The board also voted to deny American Medical Response’s application.
AMR — whose longtime contract to provide emergency medical services in the county expires early next year — and the Santa Barbara County Fire Department competed for the upcoming contracts.
Both entities submitted proposals last year and then, after the board moved to a non-exclusive contract system, submitted permit applications.
The county Emergency Medical Services Agency reviewed applications for the three types of permits providing ambulance services — emergency medical calls; interfacility transports and special event standbys; and critical-care transport.
The county Fire Department submitted applications for all three permits, while AMR submitted an application only for the emergency medical calls permit.
Mike Sanders, regional director for AMR Santa Barbara and Ventura, said that in order to provide services for the critical-care transport and interfacility transports and special event standbys permits, AMR would need all three permits, and it did not want to risk getting those two permits but not getting the emergency medical calls permit.
“We’ve been in this county for over five decades,” Sanders said. “AMR is the incumbent provider in Santa Barbara with an unblemished history of providing great service. Approved and published compliance records show AMR has never been out of compliance.”

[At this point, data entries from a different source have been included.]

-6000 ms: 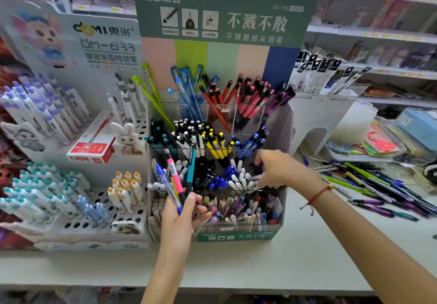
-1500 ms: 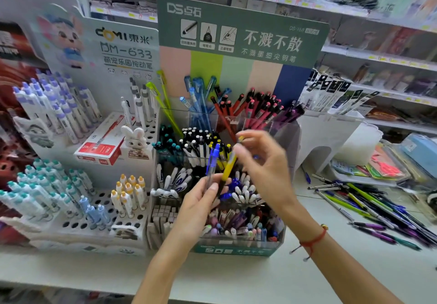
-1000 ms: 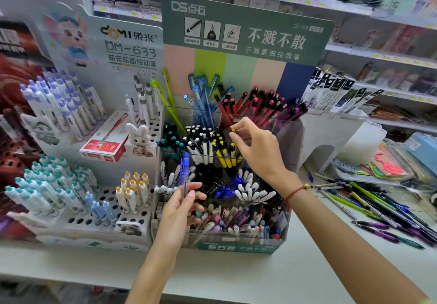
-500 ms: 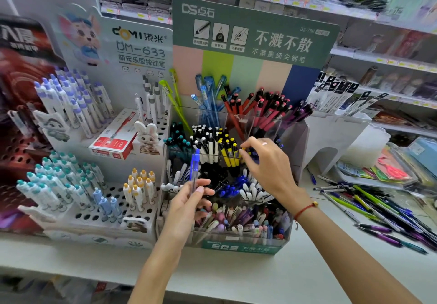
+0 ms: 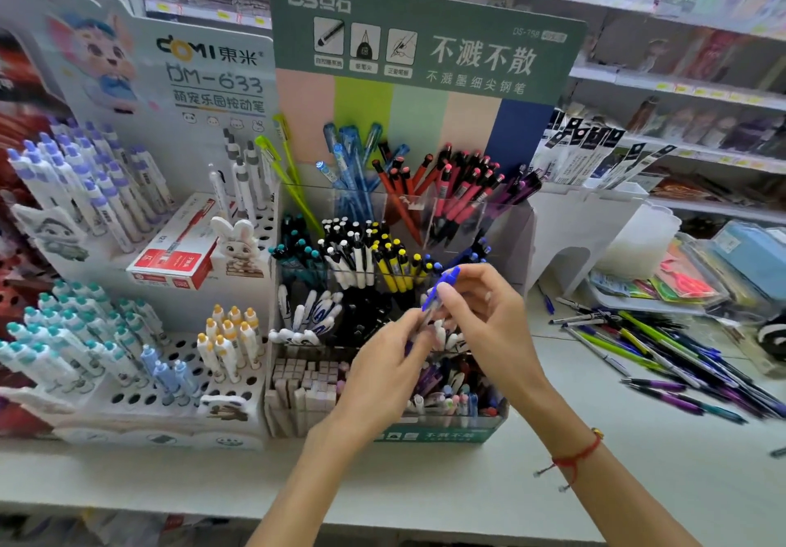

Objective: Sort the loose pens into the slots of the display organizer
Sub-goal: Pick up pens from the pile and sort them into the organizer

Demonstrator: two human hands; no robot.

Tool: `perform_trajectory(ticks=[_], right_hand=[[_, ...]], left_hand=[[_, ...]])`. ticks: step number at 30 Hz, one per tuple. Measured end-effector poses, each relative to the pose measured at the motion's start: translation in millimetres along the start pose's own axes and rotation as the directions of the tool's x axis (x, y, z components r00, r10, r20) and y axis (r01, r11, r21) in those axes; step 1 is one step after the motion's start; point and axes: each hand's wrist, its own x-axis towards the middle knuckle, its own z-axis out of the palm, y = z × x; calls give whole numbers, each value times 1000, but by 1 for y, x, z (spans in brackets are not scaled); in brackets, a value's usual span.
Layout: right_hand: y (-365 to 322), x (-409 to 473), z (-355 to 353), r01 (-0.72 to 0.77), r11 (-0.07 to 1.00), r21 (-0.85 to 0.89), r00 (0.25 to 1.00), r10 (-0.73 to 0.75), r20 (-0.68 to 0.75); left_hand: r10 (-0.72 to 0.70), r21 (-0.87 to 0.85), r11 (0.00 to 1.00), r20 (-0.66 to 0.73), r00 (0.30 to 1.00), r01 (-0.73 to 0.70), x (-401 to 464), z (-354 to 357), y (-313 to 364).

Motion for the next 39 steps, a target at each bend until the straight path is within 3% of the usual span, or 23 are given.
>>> perform_trajectory(ticks=[2,4,7,13,17,20,23,27,30,34,39], right_hand=[[0,-1,-8,59,998,-19,988,-61,-141],[1,0,-17,102,992,-75,946,-120,-301],[5,-1,-24,146,980,-132,908,-186,-376],[19,1,-3,271,906,-325,902,-357,-243],[40,8,20,378,791,-481,891,-452,-45],[62,8,31,430,608,-667,873,-470,134],[72,4,36,420,536,-732,865,-481,144],[63,11,39,359,517,-777,903,-402,150],[58,22,32,250,563,-788,966,-195,168],[54,24,29,245,609,-754,951,-1,308],[58,28,23,262,448,-855,941,79,330]], left_hand=[[119,267,957,-12,993,-112,6,-4,-13],[222,526,831,-11,975,-183,9,-10,-34],[251,688,705,-17,968,-171,7,-15,-60],[204,687,726,-261,944,33,-4,-36,-77],[189,704,709,-232,954,31,-7,-37,-84],[156,700,712,-236,959,56,-8,-37,-81],[146,686,725,-243,959,64,-8,-36,-78],[136,679,731,-245,960,69,-9,-35,-79],[139,666,742,-255,957,69,-9,-35,-78],[121,654,751,-274,954,93,-8,-33,-76],[88,625,775,-254,963,94,-10,-34,-71]])
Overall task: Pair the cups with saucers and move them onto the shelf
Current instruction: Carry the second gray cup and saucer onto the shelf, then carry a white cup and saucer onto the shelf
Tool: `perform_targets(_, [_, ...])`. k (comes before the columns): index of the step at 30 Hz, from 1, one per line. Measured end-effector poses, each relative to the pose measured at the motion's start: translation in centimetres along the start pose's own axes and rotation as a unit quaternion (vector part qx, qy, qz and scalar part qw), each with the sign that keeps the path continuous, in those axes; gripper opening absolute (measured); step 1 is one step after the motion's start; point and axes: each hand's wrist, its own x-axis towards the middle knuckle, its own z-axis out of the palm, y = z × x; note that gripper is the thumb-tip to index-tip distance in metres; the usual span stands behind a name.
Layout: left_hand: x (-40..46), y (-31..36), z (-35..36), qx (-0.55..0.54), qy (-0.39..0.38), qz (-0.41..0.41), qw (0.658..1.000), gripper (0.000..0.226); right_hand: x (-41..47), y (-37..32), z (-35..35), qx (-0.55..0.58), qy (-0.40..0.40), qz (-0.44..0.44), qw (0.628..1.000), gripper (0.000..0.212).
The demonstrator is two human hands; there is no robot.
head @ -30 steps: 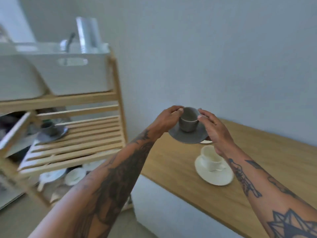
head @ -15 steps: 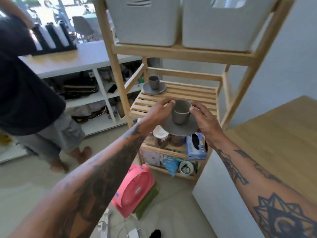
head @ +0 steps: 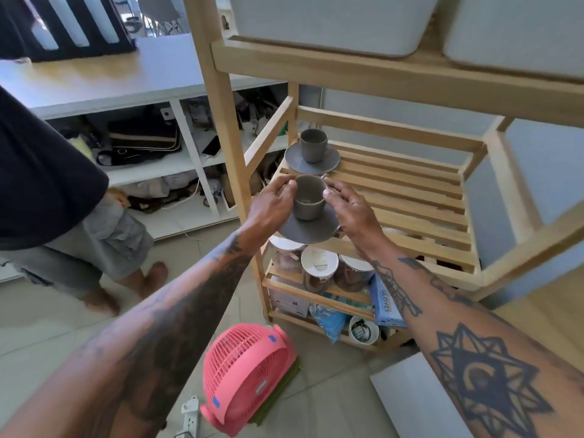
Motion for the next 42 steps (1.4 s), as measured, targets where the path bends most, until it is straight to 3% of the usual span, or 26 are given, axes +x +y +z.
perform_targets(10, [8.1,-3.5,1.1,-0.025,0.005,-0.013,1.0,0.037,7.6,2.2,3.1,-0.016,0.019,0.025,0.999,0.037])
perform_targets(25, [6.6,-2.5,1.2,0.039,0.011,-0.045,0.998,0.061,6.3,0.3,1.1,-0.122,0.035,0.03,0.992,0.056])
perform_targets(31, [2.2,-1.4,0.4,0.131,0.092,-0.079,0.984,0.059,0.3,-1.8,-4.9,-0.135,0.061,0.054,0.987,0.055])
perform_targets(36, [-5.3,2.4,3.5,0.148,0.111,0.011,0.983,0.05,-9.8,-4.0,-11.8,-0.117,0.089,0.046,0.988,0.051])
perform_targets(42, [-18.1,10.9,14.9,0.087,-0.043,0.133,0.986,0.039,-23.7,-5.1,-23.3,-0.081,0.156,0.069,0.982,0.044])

Sanders said AMR has more than 150 experienced paramedics, EMTs and other emergency medical services personnel who are familiar with providing ambulance transport in Santa Barbara, and that it already has a fleet of ambulances being used in the county.
“Our plan to improve critical emergency medical services to the people of Santa Barbara County is built on four pillars — innovation, integration, clinical commitment and financial strength,” county Fire Chief Mark Hartwig told the board. “We’re here for one reason — we’re here to improve the emergency medical care for the people that live, that work and that visit this beautiful county.”

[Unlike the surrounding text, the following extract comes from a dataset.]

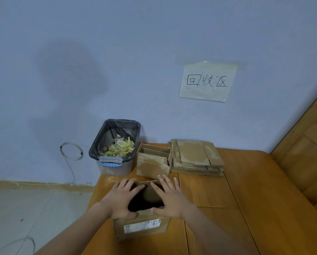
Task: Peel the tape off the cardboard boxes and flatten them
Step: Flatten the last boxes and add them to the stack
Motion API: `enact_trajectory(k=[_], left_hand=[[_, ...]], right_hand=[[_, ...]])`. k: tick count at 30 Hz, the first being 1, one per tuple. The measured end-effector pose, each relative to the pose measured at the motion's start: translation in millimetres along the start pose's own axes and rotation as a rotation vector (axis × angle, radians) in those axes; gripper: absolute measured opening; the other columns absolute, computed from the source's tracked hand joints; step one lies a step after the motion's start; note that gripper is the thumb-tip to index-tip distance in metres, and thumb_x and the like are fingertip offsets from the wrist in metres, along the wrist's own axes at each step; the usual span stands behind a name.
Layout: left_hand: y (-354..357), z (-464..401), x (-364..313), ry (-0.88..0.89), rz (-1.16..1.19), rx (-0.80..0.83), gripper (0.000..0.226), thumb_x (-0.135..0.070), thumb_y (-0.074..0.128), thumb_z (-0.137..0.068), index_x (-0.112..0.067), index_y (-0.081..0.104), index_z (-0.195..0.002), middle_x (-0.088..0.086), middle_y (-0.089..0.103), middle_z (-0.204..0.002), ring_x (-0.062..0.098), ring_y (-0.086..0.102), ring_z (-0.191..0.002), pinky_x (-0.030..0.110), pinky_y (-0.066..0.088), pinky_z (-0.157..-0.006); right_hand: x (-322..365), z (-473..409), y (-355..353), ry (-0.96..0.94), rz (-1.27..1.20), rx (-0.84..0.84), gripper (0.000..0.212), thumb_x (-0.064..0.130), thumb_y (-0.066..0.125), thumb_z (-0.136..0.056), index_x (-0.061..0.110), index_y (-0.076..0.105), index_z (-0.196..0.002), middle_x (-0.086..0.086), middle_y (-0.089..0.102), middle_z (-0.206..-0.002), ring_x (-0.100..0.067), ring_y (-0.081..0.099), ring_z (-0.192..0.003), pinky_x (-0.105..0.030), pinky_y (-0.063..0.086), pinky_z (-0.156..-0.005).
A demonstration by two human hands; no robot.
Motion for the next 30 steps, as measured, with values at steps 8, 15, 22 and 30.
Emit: enact_trajectory(k=[8, 15, 22, 30], left_hand=[[5.1, -0.4, -8.0, -0.037, -0.055, 0.059, 0.104, -0.075, 0.049, -0.069, -0.03, 0.007, -0.153, 0.005, 0.017, -0.155, 0.027, 0.017, -0.139, 0.047, 0.013, -0.115], [-7.6, 2.2, -19.5, -0.002, 0.0, 0.002, 0.101, -0.075, 0.051, -0.07, -0.033, 0.012, -0.153, 0.0, 0.024, -0.153, 0.022, 0.021, -0.139, 0.041, 0.012, -0.115], [-14.2, -3.2, -36.9, 0.009, 0.265, 0.126, 0.094, -0.065, 0.064, -0.075, -0.034, 0.019, -0.152, -0.005, 0.035, -0.148, 0.018, 0.034, -0.129, 0.035, 0.032, -0.103], [6.5, -1.8, -42.4, -0.113, 0.341, 0.057, 0.087, -0.06, 0.052, -0.089, -0.025, 0.009, -0.156, -0.003, 0.008, -0.163, 0.016, 0.007, -0.149, 0.038, 0.009, -0.121]], right_hand=[[3.5, 9.7, -4.8, -0.029, 0.08, -0.048, 0.105, 0.082, 0.04, -0.076, 0.027, -0.005, -0.153, -0.006, -0.004, -0.161, -0.022, -0.015, -0.147, -0.048, -0.019, -0.112], [-1.4, 26.2, -12.0, -0.034, 0.029, -0.098, 0.099, 0.078, 0.041, -0.08, 0.025, 0.003, -0.154, -0.003, 0.015, -0.158, -0.02, 0.006, -0.147, -0.046, -0.007, -0.117], [-21.2, 40.6, -27.5, 0.024, -0.272, 0.019, 0.093, 0.071, 0.059, -0.076, 0.029, 0.022, -0.151, 0.004, 0.027, -0.155, -0.015, 0.026, -0.139, -0.036, 0.029, -0.109], [-33.6, 49.9, 8.2, 0.238, -0.441, 0.006, 0.082, 0.061, 0.052, -0.088, 0.028, 0.014, -0.153, 0.003, 0.021, -0.158, -0.018, 0.024, -0.142, -0.038, 0.024, -0.113]])
Point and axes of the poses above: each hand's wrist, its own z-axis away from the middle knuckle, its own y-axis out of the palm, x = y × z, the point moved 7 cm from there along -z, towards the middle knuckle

The county Fire Department already has purchased 35 ambulances, before having a contract, so the organization could be competitive in the bidding process.

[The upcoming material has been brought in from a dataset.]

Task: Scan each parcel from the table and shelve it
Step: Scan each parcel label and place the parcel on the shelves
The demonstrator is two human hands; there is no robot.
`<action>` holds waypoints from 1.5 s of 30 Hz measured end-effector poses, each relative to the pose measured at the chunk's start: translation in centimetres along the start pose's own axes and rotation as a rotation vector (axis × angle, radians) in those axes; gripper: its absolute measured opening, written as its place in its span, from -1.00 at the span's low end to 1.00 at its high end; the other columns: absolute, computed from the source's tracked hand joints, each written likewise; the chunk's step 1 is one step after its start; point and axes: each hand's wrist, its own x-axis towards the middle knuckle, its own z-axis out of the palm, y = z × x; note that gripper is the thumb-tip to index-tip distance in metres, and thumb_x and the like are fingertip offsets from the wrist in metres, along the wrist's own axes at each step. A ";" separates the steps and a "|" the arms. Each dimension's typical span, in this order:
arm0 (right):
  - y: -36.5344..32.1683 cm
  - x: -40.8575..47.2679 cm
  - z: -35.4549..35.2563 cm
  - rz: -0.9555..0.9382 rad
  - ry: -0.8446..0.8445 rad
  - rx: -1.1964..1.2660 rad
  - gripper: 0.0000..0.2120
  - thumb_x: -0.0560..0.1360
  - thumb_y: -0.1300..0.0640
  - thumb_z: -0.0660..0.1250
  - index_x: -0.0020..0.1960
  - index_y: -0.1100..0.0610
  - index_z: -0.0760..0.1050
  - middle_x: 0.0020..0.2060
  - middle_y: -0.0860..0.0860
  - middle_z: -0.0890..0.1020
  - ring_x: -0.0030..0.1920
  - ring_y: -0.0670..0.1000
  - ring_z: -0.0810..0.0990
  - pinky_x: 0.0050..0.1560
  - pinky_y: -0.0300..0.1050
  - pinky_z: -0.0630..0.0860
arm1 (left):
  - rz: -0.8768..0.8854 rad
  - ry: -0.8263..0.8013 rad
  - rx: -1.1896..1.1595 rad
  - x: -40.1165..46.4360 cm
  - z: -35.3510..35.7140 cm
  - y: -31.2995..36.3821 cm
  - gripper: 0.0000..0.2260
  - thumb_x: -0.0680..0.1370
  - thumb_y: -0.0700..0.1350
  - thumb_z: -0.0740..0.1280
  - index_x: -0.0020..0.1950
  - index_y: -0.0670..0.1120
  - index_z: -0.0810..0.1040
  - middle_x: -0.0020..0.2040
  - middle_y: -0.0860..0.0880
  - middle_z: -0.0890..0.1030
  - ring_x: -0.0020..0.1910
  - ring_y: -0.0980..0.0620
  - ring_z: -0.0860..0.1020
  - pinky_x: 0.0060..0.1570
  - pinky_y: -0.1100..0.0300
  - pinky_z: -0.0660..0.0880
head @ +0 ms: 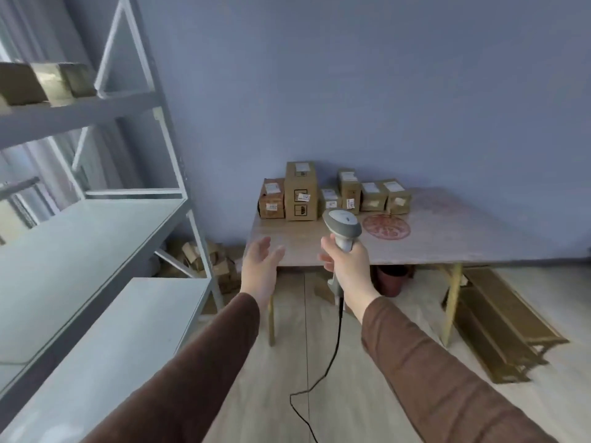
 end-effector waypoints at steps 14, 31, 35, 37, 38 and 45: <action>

Supervisor Bob Nelson said he felt AMR’s application was incomplete and “failed to address integration, service to rural areas, community benefit and paramedicine.”
Other members of the board agreed that the current system “lacks visibility and integration.”
Nelson originally proposed delaying a decision on AMR’s permit application, allowing AMR to resubmit it, but he and the rest of the board later decided to deny the application.
Hartwig emphasized that the county Fire Department would provide a system for transparency and for people to know how many ambulances are on duty and where they are located — something AMR does not provide.
“I don’t think I’ve ever felt quite this intense about the life-and-death consequences of the decision we make here today, and it really does go to the public health and safety of our citizens,” Supervisor Joan Hartmann said.
“Our job as a board isn’t really to determine deployment … but I fervently believe that when it comes to public health and safety, we all deserve transparency and visibility into such a critical system as ambulance services, and we don’t have that now.
“I don’t know what will happen in the future, but for right now I think we have a far superior proposal by (county) fire.”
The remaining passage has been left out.